Megha Barot: Yeah. It’s something I plan not to use ever again. And so what was interesting about it though is it did taste the most like sugar. And sugar is just as delicious as you remember. I remember eating it and I was like, “Wow. They really nailed it with this. Sugar is perfect.” So xylitol definitely tastes the most like sugar and is something that we recommend staying away from. Then maltitol obviously is notoriously known for just being very bad digestively and on your blood glucose, and it’s in a lot of protein bars and a lot of candies. So people are taking it in without even knowing.
Matt Gaedke: So everyone knows maltitol is kind of bad, but you can … Without actually having the hard data, you can convince yourself. Maybe it’s not as bad as they say. Maybe it’s 25% carbs.
Megha Barot: Because it tastes so good.
Matt Gaedke: Yeah, but it’s literally, I think it was 80% as bad as sugar.
Megha Barot: Yeah.
Matt Gaedke: With the spike in glucose. So definitely that’s something to stay away from.
Leanne Vogel: Wasn’t there a sweetener where, Megha you had it and it really affected your digestion?
Matt Gaedke: Yeah. There was a couple of them.
Megha Barot: Yeah. Allulose and erythritol really impacted me, like bathroom all day. It was really bad, a lot of discomfort. And then surprisingly, maltitol didn’t have that bad of an impact digestively on us. Just a lot of gassiness, but no diarrhea, no intense things like that.
Matt Gaedke: Yeah. Keep in mind for the test though, we were doing very high doses. I think it was 40 grams of erythritol.

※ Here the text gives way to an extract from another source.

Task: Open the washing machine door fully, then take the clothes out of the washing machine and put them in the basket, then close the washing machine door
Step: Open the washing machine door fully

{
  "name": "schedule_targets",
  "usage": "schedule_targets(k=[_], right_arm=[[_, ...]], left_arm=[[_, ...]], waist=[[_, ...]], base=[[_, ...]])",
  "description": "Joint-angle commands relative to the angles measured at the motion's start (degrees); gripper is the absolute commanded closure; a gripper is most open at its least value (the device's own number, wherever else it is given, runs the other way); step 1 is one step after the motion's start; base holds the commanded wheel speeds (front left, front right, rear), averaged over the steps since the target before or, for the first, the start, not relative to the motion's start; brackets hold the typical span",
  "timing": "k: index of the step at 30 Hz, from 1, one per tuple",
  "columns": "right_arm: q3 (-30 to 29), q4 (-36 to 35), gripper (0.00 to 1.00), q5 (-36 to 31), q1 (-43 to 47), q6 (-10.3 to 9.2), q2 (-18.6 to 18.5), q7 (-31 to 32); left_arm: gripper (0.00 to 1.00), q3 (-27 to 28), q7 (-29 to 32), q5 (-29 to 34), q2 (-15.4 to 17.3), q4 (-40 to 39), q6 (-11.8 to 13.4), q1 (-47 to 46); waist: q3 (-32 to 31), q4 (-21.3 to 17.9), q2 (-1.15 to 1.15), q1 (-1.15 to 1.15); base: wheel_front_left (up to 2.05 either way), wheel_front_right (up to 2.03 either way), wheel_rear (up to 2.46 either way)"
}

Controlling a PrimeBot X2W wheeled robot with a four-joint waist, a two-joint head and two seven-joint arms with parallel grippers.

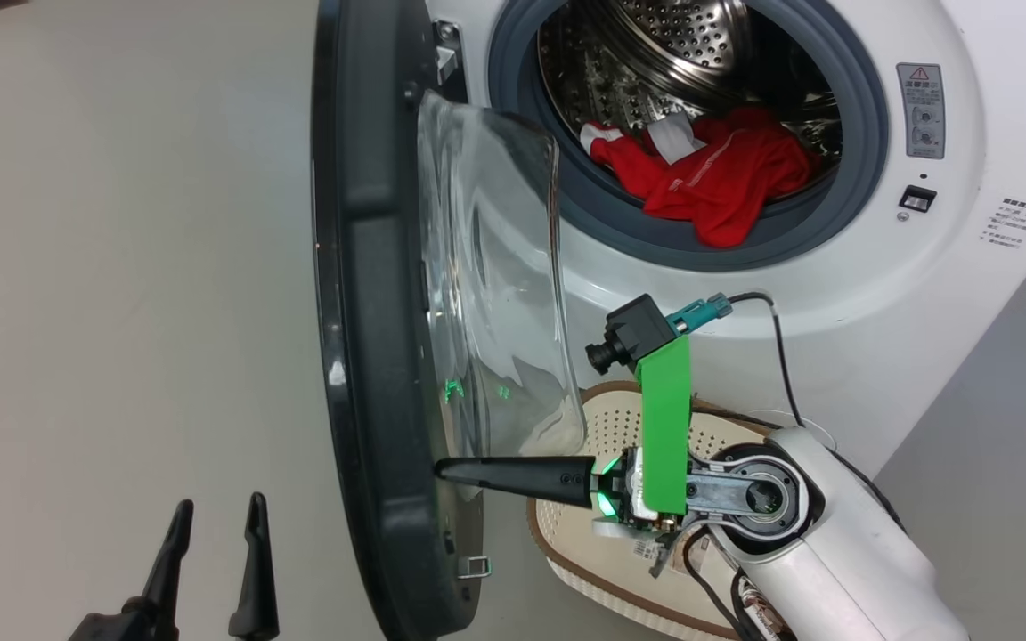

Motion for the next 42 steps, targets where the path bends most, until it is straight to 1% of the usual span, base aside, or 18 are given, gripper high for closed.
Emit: schedule_targets(k=[1, 5, 12, 20, 21, 22, 24, 25, 26, 33, 34, 35, 36, 37, 38, 42], right_arm=[[-0.16, -1.73, 0.0, -0.95, 0.92, 0.1, 1.47, -0.74], [-0.8, -1.95, 0.0, -3.15, 2.16, 0.1, 0.19, -2.36], [-1.18, -1.99, 0.0, -6.97, 6.13, 0.1, -3.4, -6.34], [-1.22, 0.3, 0.0, -12.54, 9.01, 0.1, -7.86, -14.69], [-1.22, 0.3, 0.0, -12.54, 9.01, 0.1, -7.86, -14.69], [-0.79, 0.8, 0.0, -14.15, 9.88, 0.1, -9.14, -17.5], [-0.19, 1.34, 0.0, -15.83, 10.72, 0.1, -10.28, -20.81], [-0.19, 1.34, 0.0, -15.83, 10.72, 0.1, -10.28, -20.81], [0.61, 1.68, 0.0, -16.98, 11.44, 0.1, -11.18, -23.99], [5.43, 1.15, 0.0, -20.68, 12.86, 0.1, -14.64, -35.8], [5.43, 1.15, 0.0, -20.68, 12.86, 0.1, -14.64, -35.8], [7.33, 0.95, 0.0, -22.43, 12.91, 0.1, -15.98, -39.81], [7.33, 0.95, 0.0, -22.43, 12.91, 0.1, -15.98, -39.81], [9.01, 1.1, 0.0, -24.02, 12.75, 0.1, -17.03, -44.4], [9.01, 1.1, 0.0, -24.02, 12.75, 0.1, -17.03, -44.4], [13.45, 3.17, 0.0, -28.8, 11.46, 0.1, -19.19, -53.38]], left_arm=[[0.0, 1.94, -0.52, -0.03, 0.9, -1.37, 0.22, -0.91], [0.0, 2.1, -0.52, 0.0, 0.9, -1.24, 0.17, -0.75], [0.0, 2.41, -0.52, -0.29, 0.9, -1.1, -0.14, -0.3], [0.0, 2.79, -0.52, -0.49, 0.9, -0.83, -0.4, -0.37], [0.0, 2.79, -0.52, -0.49, 0.9, -0.83, -0.4, -0.37], [0.0, 2.79, -0.52, -0.63, 0.9, -0.64, -0.5, -0.49], [0.0, 2.9, -0.52, -0.74, 0.9, -0.49, -0.55, -0.55], [0.0, 2.9, -0.52, -0.74, 0.9, -0.49, -0.55, -0.55], [0.0, 3.07, -0.52, -0.8, 0.9, -0.35, -0.63, -0.6], [0.0, 3.49, -0.52, -0.71, 0.9, 0.2, -1.01, -0.83], [0.0, 3.49, -0.52, -0.71, 0.9, 0.2, -1.01, -0.83], [0.0, 3.58, -0.52, -0.7, 0.9, 0.27, -1.09, -0.87], [0.0, 3.58, -0.52, -0.7, 0.9, 0.27, -1.09, -0.87], [0.0, 3.71, -0.52, -0.74, 0.9, 0.29, -1.14, -0.89], [0.0, 3.71, -0.52, -0.74, 0.9, 0.29, -1.14, -0.89], [0.0, 3.83, -0.52, -0.73, 0.9, 0.37, -1.22, -0.84]], waist=[[-0.11, -0.25, 0.0, 0.0], [-0.4, -0.9, 0.0, 0.0], [-0.81, -1.69, 0.0, 0.0], [-0.61, -2.27, 0.0, 0.0], [-0.61, -2.27, 0.0, 0.0], [-0.6, -2.25, 0.0, 0.0], [-0.57, -2.34, 0.0, 0.0], [-0.57, -2.34, 0.0, 0.0], [-0.52, -2.46, 0.0, 0.0], [-0.74, -3.01, 0.0, 0.0], [-0.74, -3.01, 0.0, 0.0], [-0.83, -3.08, 0.0, 0.0], [-0.83, -3.08, 0.0, 0.0], [-0.91, -3.18, 0.0, 0.0], [-0.91, -3.18, 0.0, 0.0], [-1.17, -3.36, 0.0, 0.0]], base=[[0.0, 0.0, 0.0], [0.0, 0.0, 0.0], [0.0, 0.0, 0.0], [0.0, 0.0, 0.0], [0.0, 0.0, 0.0], [0.0, 0.0, 0.0], [0.0, 0.0, 0.0], [0.0, 0.0, 0.0], [0.0, 0.0, 0.0], [0.0, 0.0, 0.0], [0.0, 0.0, 0.0], [0.0, 0.0, 0.0], [0.0, 0.0, 0.0], [0.0, 0.0, 0.0], [0.0, 0.0, 0.0], [0.0, 0.0, 0.0]])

Megha Barot: Yeah, on an empty stomach.
Matt Gaedke: Yeah. So that’s something that would be in three or four keto low carb desserts.
Megha Barot: Which a lot of people you see these days are eating that many at a time, so maybe just be weary of that, or stay close to the toilet.

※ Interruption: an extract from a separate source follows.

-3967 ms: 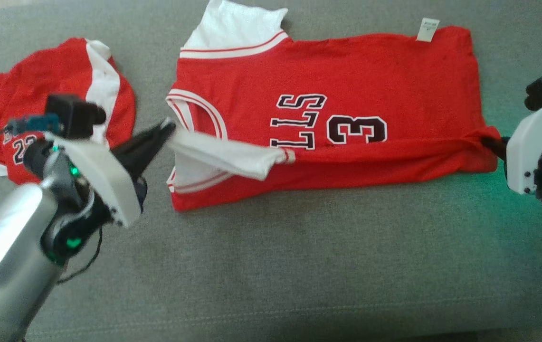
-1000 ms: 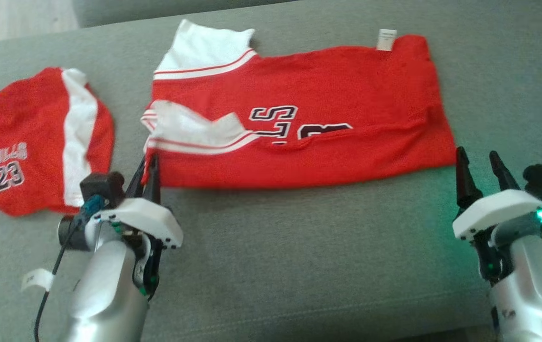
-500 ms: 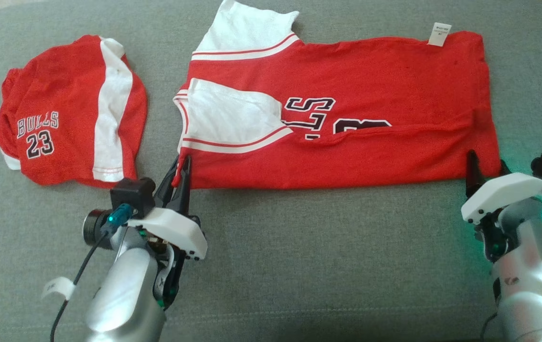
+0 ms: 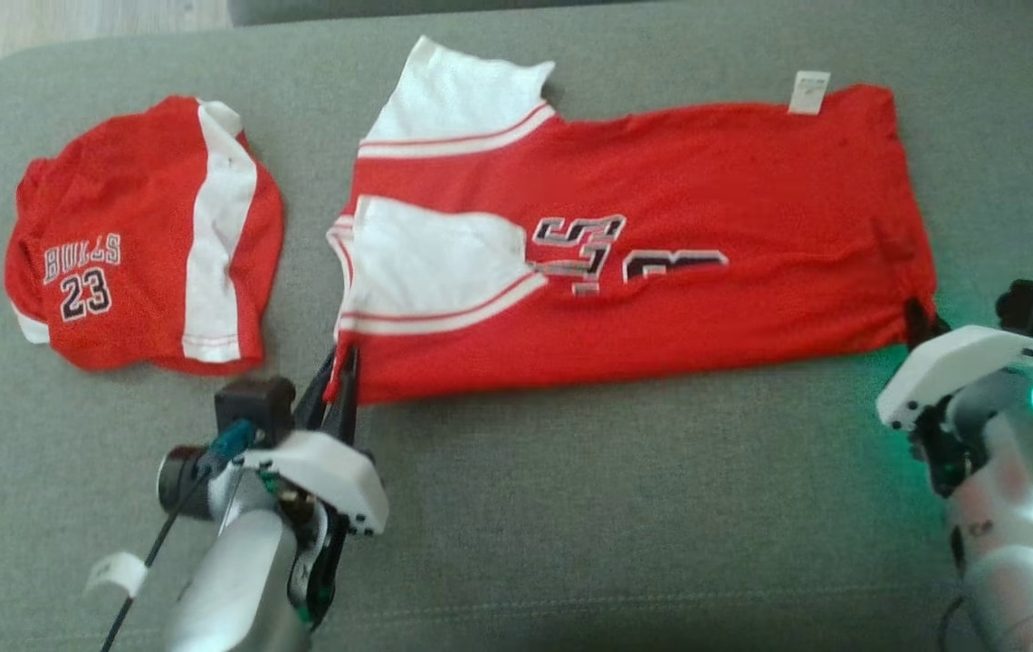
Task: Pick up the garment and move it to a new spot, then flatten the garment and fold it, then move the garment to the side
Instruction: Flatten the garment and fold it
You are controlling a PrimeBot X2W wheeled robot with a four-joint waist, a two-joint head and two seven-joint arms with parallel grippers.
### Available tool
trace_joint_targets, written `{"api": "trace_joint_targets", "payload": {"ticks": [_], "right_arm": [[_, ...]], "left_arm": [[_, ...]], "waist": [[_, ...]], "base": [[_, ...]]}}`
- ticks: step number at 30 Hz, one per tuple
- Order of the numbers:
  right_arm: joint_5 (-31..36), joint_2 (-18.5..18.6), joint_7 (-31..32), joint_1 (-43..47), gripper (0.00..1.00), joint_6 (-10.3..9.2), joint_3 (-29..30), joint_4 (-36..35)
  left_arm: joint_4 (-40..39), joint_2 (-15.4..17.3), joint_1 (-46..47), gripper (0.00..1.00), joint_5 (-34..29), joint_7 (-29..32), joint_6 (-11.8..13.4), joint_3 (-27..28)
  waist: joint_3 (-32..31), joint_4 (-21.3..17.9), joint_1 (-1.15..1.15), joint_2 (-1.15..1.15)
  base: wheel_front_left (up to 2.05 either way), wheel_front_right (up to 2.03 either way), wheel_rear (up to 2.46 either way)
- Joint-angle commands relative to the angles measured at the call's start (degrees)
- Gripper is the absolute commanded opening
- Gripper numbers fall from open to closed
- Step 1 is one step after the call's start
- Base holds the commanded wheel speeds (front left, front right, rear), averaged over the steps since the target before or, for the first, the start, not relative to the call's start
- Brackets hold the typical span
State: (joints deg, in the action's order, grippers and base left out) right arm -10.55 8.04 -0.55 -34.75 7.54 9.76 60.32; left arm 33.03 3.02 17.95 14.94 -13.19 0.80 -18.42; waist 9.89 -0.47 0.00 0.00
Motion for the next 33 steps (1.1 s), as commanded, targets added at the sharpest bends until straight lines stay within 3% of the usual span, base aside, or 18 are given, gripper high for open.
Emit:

Leanne Vogel: You kind of decide. Do you want that treat? Do you want to spend time on the toilet all day? That’s awesome.
Going further into other experiments you’ve done, were there certain experiments where you both had very different results based on the fact that perhaps it’s male versus female? Have you kind of pulled that two together?
Matt Gaedke: Yeah. We always have a little bit of differences. I think the one that was highlighted the most is when we did the carb ups. And that’s maybe not male to female, but just person to person, how well you tolerate carbs. We definitely had vastly different results and we did pretty high carb ups. I did 500 grams and Megha did … What, like 300?
Megha Barot: Yeah.
Matt Gaedke: So pretty extreme carb ups, but yeah. I bounced back like it was pretty easy. I didn’t get any kind of hangover type symptoms. The only thing is you just feel really mentally scattered, like you can’t get a lot of work done. But Megha had a totally different with that.
Megha Barot: Yeah. I responded well to eating the carbs because for me, I can do better on a little more carbs I think, than Matt can in terms of productivity. But it was satisfying a mental thing in my mind, like I wanted the carbs. I needed it. It’s been so long. I felt like I had gone to the bar and drank all the drinks there and then woke up the next day and blacked everything out. I was in severe pain. I napped. I was fatigued. It was really bad, so I know that as much as I want them, they’re not optimal for my health. So I don’t plan on ever doing carb ups like that again.
Matt Gaedke: Yeah. It’s actually funny. The more of these experiments we do, I think the more we realize we just like doing a pretty normal keto diet that’s more on the low carb side than a normal keto diet, but just not doing all this crazy stuff. Just keep it simple.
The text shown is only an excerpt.